--- Dataset excerpt ---

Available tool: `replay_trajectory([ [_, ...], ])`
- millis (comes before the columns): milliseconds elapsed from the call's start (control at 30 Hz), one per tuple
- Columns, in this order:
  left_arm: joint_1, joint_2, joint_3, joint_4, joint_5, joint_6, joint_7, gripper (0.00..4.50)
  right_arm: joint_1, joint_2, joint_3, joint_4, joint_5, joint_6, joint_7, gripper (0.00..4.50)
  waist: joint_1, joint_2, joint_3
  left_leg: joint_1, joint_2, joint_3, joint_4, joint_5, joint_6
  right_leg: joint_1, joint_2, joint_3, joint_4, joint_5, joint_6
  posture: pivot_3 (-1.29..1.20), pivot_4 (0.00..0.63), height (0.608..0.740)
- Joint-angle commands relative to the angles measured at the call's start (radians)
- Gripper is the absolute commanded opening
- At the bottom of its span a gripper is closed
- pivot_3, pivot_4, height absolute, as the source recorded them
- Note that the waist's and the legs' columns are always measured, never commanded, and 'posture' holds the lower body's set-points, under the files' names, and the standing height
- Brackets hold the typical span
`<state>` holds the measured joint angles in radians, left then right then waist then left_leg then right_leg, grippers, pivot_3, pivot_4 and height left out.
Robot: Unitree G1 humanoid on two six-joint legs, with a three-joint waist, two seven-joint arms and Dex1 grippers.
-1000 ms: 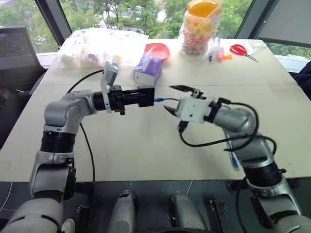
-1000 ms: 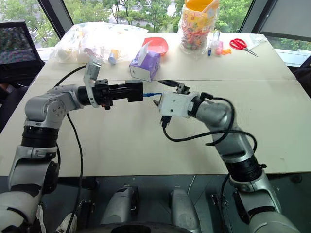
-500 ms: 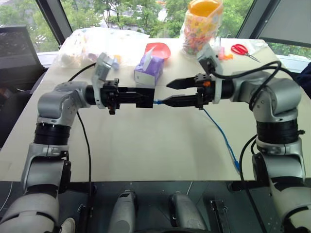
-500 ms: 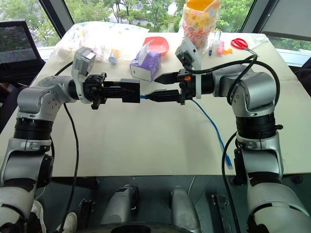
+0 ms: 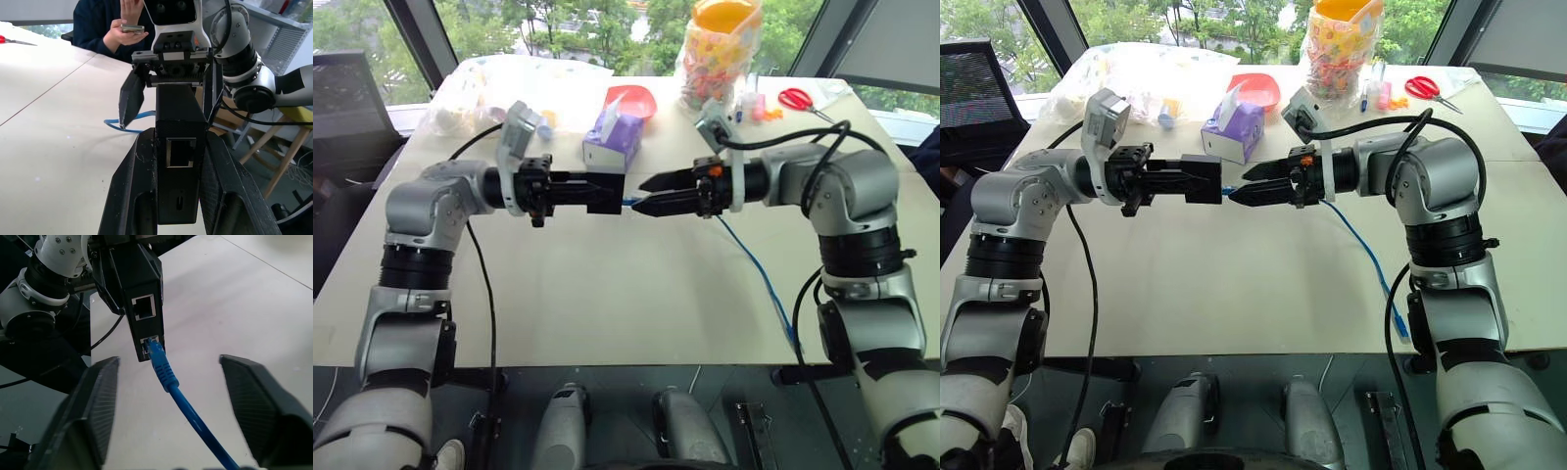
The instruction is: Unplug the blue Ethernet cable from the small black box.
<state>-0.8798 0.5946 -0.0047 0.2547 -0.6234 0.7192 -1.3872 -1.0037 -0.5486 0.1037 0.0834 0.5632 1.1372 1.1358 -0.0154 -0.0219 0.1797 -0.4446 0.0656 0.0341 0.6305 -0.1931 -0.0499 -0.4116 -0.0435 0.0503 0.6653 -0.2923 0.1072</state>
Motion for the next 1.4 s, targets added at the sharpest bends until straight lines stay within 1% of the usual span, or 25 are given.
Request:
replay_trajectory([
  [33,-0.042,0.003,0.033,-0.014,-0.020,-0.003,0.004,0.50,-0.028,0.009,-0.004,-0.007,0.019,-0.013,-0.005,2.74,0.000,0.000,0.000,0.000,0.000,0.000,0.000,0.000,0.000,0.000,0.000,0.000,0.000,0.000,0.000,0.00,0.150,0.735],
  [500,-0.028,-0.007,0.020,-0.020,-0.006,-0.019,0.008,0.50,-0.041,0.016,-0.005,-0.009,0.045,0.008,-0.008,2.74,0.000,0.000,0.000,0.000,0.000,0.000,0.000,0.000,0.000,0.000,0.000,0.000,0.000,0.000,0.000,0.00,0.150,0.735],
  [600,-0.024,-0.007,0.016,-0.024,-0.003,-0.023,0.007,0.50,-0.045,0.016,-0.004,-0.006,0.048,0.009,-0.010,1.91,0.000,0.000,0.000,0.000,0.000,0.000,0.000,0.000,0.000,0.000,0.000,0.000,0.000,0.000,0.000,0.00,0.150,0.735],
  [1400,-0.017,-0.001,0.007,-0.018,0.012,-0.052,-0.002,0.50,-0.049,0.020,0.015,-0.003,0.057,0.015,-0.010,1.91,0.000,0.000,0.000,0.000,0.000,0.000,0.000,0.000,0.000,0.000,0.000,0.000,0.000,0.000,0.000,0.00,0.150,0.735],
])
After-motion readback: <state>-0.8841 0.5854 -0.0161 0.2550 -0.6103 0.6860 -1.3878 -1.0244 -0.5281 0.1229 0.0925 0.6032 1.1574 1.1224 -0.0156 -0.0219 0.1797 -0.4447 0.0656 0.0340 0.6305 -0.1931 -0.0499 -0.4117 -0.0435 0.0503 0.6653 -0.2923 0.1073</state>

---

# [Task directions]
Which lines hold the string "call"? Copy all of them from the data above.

# [Task result]
- millis (comes before the columns): milliseconds elapsed from the call's start (control at 30 Hz), one per tuple
- Joint-angle commands relative to the angles measured at the call's start (radians)

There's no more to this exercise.